Chief financial officers' (CFOs') risk appetite has flat-lined as uncertainty continues to plague the industry and drive capital expenditure decisions, according to Deloitte's latest CFO survey.
CFOs posted the lowest risk appetite in a year-and-a-half. Eighty-four per cent of CFOs said now was not the time to take additional risk onto their balance sheets, while 94 per cent expected high levels of uncertainty to remain for at least the coming year.
Almost 75 per cent of CFOs listed a slowdown in China as the greatest influence restraining their optimism.
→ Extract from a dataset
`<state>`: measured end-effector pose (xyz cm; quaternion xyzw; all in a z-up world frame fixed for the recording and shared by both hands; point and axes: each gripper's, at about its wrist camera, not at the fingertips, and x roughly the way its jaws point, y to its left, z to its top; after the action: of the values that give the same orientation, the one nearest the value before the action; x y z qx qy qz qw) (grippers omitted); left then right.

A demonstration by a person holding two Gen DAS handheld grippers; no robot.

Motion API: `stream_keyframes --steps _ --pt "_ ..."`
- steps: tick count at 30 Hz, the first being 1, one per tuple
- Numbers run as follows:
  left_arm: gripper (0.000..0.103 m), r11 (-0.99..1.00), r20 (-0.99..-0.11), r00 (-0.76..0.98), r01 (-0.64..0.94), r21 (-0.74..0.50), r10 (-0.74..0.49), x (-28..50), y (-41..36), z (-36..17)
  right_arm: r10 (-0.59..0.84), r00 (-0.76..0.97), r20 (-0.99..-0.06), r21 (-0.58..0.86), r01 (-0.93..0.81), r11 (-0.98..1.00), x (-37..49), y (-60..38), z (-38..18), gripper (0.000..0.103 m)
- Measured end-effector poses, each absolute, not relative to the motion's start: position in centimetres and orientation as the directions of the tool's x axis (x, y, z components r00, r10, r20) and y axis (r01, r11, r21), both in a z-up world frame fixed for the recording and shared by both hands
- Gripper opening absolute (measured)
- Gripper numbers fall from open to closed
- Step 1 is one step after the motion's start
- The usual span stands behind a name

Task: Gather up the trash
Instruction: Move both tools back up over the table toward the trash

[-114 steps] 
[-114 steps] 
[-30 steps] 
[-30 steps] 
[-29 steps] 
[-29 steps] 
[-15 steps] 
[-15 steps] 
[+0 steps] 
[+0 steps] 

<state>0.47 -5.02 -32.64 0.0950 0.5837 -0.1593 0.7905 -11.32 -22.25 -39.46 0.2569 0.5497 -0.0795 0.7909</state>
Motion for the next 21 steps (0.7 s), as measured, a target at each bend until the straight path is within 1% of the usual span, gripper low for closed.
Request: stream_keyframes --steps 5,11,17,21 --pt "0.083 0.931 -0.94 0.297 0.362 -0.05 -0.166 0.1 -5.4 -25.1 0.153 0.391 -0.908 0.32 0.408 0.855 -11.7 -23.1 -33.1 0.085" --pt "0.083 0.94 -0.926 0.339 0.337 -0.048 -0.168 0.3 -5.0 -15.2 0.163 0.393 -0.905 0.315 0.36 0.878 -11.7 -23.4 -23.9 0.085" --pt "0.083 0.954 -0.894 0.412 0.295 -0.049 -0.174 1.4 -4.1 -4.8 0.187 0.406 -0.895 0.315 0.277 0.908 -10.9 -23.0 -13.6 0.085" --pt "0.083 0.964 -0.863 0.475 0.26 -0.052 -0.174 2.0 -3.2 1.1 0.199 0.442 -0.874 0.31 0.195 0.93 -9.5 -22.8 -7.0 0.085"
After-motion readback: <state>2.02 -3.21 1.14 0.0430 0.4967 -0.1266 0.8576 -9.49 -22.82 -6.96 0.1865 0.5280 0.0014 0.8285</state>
Deloitte's chief operating officer Keith Skinner said Deloitte Access Economics' research had shown Australia was now experiencing a major structural economic shift where capital investment, driven by the resources boom, would flatten out by mid-2014 before falling into decline.
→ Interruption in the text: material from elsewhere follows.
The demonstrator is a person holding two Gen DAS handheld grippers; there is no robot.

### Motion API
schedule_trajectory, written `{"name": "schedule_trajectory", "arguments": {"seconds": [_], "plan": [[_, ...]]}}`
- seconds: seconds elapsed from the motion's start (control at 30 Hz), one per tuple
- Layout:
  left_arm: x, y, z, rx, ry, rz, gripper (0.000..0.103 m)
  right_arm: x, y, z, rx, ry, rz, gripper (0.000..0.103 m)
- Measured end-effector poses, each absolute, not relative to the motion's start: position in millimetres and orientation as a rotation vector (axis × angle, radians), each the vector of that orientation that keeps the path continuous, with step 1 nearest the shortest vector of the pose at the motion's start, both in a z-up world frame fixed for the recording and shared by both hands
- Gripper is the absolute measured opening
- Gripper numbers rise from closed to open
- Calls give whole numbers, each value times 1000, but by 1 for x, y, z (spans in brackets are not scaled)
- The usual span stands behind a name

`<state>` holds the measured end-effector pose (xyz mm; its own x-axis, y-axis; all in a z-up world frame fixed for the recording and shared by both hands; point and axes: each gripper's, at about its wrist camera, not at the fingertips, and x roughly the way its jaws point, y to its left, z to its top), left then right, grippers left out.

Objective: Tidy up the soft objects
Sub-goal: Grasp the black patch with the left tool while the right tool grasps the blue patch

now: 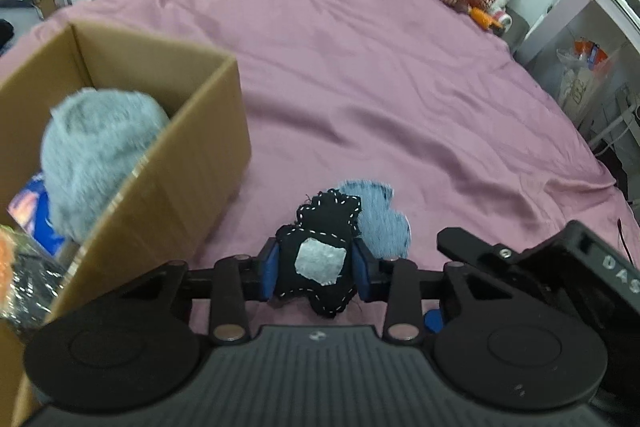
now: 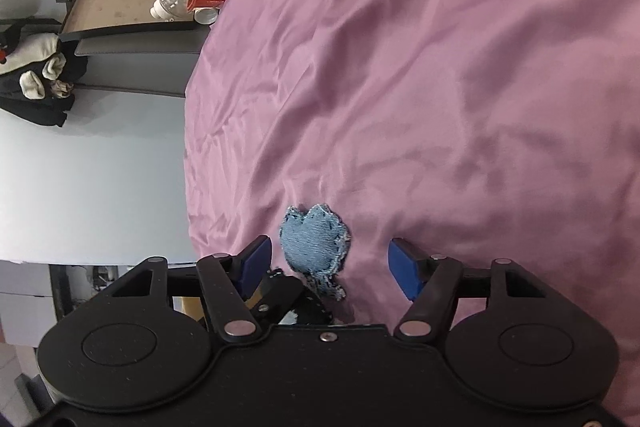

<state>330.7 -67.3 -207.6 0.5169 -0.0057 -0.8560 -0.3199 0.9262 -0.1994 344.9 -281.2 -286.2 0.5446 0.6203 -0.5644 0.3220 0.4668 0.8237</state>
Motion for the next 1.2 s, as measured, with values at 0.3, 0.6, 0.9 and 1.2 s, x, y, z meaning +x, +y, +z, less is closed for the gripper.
{"name": "schedule_trajectory", "arguments": {"seconds": [0.3,0.6,0.9,1.2], "plan": [[334,-60,-195,-361,975,197,36,353,-278,-300,1173,1027,246,54],[332,-57,-186,-380,956,195,36,361,-268,-306,1147,1031,272,40],[322,-57,-172,-384,943,210,36,351,-268,-288,1080,1012,300,15],[302,-52,-144,-382,903,181,36,326,-284,-252,1009,954,272,15]]}}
The imbalance between resource-driven regions which had seen enormous growth, and Australia's south-eastern quarter with growth rates of less than 2 per cent, needed to be addressed by focusing on developing exports and non-resource driven sectors, he said.
Skinner said capital expenditure would no longer drive Australia's growth, but despite uncertainty the survey revealed around two-thirds of CFOs expected to maintain or increase current levels of capital expenditure.
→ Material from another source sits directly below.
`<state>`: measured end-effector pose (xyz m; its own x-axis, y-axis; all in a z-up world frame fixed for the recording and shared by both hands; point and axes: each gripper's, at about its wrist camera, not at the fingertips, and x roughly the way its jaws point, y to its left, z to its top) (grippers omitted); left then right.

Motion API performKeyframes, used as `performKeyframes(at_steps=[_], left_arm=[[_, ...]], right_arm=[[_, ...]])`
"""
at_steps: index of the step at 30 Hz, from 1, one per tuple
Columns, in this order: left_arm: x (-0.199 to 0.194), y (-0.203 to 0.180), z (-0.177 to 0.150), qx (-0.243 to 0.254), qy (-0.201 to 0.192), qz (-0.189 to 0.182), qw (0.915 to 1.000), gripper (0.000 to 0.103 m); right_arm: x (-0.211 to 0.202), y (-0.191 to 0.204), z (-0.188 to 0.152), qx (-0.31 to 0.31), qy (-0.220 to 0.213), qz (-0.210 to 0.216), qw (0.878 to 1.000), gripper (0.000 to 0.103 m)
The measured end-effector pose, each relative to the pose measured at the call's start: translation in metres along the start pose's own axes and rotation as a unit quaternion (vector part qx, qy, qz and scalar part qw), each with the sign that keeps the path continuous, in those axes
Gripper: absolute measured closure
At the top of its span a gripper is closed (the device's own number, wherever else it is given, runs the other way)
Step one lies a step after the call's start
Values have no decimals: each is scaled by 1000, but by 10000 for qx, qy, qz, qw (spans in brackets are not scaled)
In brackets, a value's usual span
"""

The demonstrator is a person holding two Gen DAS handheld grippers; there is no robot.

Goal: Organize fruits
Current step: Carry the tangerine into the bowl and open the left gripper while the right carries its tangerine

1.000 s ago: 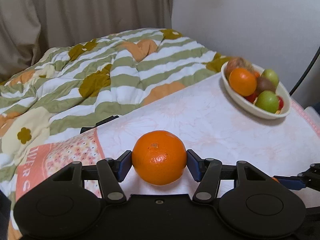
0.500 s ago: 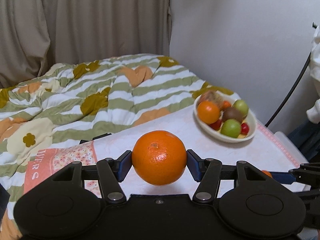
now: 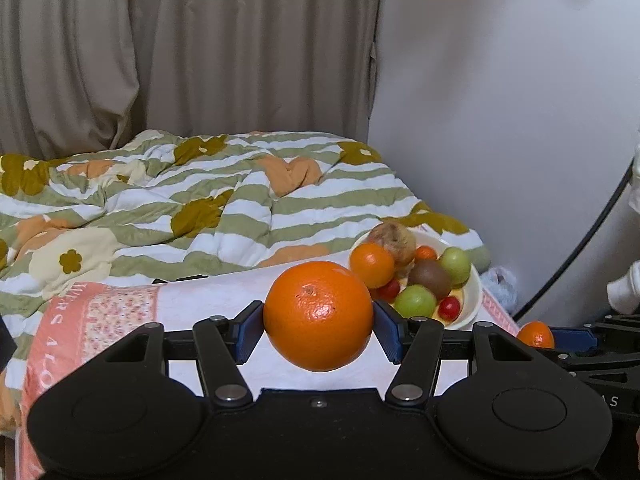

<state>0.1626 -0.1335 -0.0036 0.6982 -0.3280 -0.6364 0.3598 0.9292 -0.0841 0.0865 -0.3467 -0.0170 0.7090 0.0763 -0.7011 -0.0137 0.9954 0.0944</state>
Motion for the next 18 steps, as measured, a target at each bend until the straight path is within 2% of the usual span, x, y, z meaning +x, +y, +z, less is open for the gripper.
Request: performKeyframes(at_steps=[11,18], left_arm=[[43,-68,15,-303,-36,257,9992,40],[88,-93,26,-155,93,255,9995,40]], right_arm=[[33,-81,27,-483,25,255,9985,51],[67,-110,34,-426,141,291,9986,51]])
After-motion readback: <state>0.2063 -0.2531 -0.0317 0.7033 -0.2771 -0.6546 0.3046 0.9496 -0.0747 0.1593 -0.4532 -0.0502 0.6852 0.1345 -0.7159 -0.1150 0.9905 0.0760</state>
It was at odds with what was actually happening in the resources sector, as the larger players had significantly reigned in previous commitments to capital expenditure, according to Skinner.
"This response may well reflect companies delivering on projects already committed to in earlier years, though it may also be signalling the start of the economic recalibration the economy will require as the momentum in resource sector investment slows over the next two years," he said.
General uncertainty continued to rule capital expenditure plans, with 35 per cent of CFOs listing it in top spot, followed by policy uncertainty (26 per cent), cost of labour (28 per cent) and funding availability (21 per cent).
Skinner said the Reserve Bank's interest rate cut was a positive sign for industries such as housing and retail, but more attention needed to be directed towards sectors that had been neglected during the resources boom.